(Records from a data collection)

##############################

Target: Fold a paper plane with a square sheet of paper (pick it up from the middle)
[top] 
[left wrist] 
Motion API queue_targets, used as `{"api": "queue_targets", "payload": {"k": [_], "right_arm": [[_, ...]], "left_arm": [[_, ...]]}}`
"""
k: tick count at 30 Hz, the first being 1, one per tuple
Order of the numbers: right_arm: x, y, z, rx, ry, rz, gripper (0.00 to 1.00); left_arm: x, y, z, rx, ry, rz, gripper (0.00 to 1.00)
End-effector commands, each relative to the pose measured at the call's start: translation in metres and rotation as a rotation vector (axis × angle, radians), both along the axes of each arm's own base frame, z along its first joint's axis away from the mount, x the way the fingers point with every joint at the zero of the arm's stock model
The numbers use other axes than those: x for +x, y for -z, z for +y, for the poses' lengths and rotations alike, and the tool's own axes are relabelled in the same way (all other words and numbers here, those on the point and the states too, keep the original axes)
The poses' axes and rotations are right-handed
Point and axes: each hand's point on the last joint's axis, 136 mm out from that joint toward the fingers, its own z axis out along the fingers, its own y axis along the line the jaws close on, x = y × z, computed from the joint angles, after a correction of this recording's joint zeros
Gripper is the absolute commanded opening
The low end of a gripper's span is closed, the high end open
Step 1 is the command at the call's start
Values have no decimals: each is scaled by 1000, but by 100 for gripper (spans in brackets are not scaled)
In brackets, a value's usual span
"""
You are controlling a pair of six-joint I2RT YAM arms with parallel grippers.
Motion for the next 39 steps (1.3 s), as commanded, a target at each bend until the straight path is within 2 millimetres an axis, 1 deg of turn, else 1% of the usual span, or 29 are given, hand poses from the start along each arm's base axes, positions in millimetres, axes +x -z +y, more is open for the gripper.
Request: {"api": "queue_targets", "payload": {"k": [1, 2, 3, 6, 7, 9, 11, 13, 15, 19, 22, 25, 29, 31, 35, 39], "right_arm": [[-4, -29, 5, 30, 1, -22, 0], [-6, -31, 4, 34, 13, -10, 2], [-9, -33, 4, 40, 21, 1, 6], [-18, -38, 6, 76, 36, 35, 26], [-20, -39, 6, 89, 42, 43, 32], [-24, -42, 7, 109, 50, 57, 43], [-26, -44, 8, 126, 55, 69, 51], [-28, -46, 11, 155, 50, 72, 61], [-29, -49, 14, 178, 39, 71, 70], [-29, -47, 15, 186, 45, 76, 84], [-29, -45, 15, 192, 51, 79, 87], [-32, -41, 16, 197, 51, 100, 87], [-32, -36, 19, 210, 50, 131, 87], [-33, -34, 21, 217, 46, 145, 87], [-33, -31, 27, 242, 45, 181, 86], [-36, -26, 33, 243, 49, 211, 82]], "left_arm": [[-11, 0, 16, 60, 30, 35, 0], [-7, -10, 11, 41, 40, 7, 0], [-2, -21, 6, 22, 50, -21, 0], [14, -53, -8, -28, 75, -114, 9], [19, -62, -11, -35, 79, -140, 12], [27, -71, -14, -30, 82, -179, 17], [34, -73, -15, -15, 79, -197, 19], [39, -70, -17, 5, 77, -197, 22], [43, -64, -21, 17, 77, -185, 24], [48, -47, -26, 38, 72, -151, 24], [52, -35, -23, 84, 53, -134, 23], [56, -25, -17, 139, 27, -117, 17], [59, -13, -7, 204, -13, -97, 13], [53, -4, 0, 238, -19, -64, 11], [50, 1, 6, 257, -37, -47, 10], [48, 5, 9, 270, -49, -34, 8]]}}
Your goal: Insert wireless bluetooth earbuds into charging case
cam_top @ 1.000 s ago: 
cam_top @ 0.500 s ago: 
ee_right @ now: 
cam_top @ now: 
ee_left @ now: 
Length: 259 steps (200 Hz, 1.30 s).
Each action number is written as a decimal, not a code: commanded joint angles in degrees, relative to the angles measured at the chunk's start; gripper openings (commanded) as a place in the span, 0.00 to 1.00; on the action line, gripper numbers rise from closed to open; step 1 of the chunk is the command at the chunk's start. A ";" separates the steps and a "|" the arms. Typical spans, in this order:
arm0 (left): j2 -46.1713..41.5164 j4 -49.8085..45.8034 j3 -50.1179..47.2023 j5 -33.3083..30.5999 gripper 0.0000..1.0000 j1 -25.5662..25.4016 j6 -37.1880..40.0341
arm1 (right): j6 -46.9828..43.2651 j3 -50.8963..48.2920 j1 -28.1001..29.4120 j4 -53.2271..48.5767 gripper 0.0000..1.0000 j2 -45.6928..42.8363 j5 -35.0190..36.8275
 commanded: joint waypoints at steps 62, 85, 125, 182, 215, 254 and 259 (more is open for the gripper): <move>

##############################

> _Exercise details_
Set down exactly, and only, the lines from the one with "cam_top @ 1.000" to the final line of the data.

> _Reply to the task_
cam_top @ 1.000 s ago: 
cam_top @ 0.500 s ago: 
ee_right @ now: 
cam_top @ now: 
ee_left @ now: 
Length: 259 steps (200 Hz, 1.30 s).
Each action number is written as a decimal, not a code: commanded joint angles in degrees, relative to the angles measured at the chunk's start; gripper openings (commanded) as a place in the span, 0.00 to 1.00; on the action line, gripper numbers rise from closed to open; step 1 of the chunk is the command at the chunk's start. A ";" separates the steps and a "|" the arms. Typical spans, in this order:
arm0 (left): j2 -46.1713..41.5164 j4 -49.8085..45.8034 j3 -50.1179..47.2023 j5 -33.3083..30.5999 gripper 0.0000..1.0000 j1 -25.5662..25.4016 j6 -37.1880..40.0341
arm1 (right): j6 -46.9828..43.2651 j3 -50.8963..48.2920 j1 -28.1001..29.4120 j4 -53.2271..48.5767 gripper 0.0000..1.0000 j2 -45.6928..42.8363 j5 -35.0190..36.8275
 commanded: joint waypoints at steps 62, 85, 125, 182, 215, 254 and 259 (more is open for the gripper): <move>

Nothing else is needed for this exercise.